Es wird wohl erforderlich sein, heute für Europa einen ähnlich großen Wurf zu wagen wie mit der Gründung der Union. Der Währungsunion hat eine Wirtschafts- und Steuerunion zu folgen. Manche der Steuersätze einander anzugleichen ist noch kaum die halbe Miete, das Wesentliche ist die Angleichung der Bemessungsgrundlagen, der Zuordnungen und der Verbuchungen. Hier klaffen Unterschiede, die Bilanzen kippen lassen.

Zukunft liegt in der Vertiefung

Europa war immer schon schwierig und ist es heute unter anderen Bedingungen. Es ist kein heißer, kein militärisch geführter Krieg, der über dem Kontinent liegt. Es ist eine anders aber wirkungsvoll geführte Auseinandersetzung, die Europa plagt. Sie ist geprägt von der Kaltschnäuzigkeit der Informationseliten, die ihre Bereicherungsfeldzüge führen. Es ist die Unverfrorenheit von Lobbys, die ihre Nähe zu Gesetzgebung und Verwaltung schamlos für ihren Vorteil nutzen. Es ist die Mittelmäßigkeit mancher politischer Führungsgarnitur, die sich mehr um ihre - objektiv - kleinen Posten denn um das große Europa sorgt. Es ist der erhebliche Anteil an Bürgern, die sich zwar von der Politik versorgen lassen, mit ihr aber nicht befassen wollen.
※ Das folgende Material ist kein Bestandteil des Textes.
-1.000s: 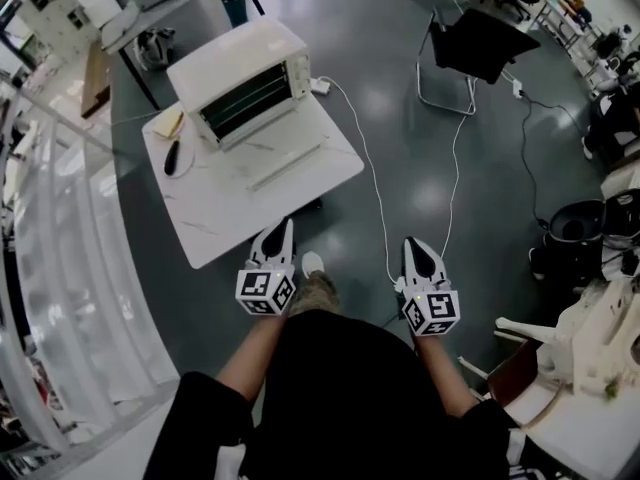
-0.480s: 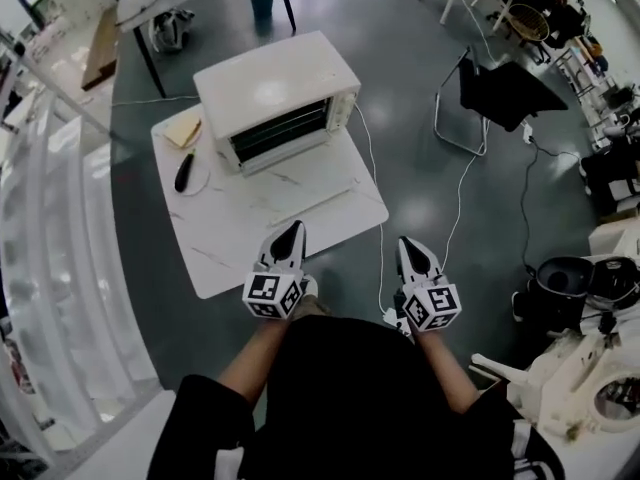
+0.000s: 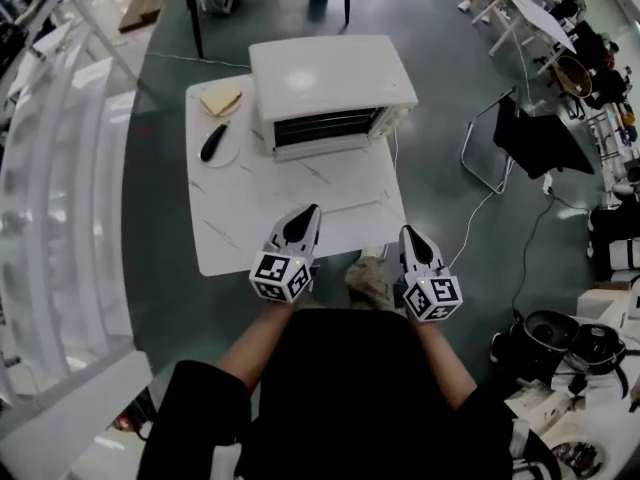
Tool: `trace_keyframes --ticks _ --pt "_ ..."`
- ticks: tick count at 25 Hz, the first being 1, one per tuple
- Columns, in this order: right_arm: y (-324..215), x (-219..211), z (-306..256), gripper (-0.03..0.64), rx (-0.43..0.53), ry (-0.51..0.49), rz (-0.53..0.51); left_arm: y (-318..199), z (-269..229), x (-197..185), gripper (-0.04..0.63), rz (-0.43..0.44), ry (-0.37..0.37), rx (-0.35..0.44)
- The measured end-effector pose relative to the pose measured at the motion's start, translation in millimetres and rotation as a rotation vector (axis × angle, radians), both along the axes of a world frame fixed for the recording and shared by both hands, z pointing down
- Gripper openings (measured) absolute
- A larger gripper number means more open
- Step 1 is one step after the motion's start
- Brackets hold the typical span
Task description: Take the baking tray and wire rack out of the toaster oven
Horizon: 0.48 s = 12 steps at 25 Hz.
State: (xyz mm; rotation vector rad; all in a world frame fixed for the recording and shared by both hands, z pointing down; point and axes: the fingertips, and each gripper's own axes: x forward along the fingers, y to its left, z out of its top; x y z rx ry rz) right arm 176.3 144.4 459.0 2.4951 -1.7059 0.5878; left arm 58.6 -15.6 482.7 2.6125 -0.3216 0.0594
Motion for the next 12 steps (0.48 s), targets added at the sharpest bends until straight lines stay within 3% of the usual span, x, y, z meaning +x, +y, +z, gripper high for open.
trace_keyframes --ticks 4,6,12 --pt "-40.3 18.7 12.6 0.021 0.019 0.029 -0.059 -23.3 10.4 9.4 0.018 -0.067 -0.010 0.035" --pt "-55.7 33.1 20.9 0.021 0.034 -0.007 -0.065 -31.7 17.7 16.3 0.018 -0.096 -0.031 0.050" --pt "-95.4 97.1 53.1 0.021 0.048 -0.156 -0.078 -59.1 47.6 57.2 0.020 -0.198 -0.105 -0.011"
Eine Vertiefung der Europäischen Union ist ihr Zukunftsweg, gepflastert mit einer koordinierten Steuerpolitik, begrenzt von Sperren gegen Steuerflucht und Steuervermeidung. Die Integration Europas fand ihre Zustimmung in jenem Ausmaß, in dem sie den Menschen diente. Im selben, in dem sie das nicht tut, geht die Zustimmung verloren.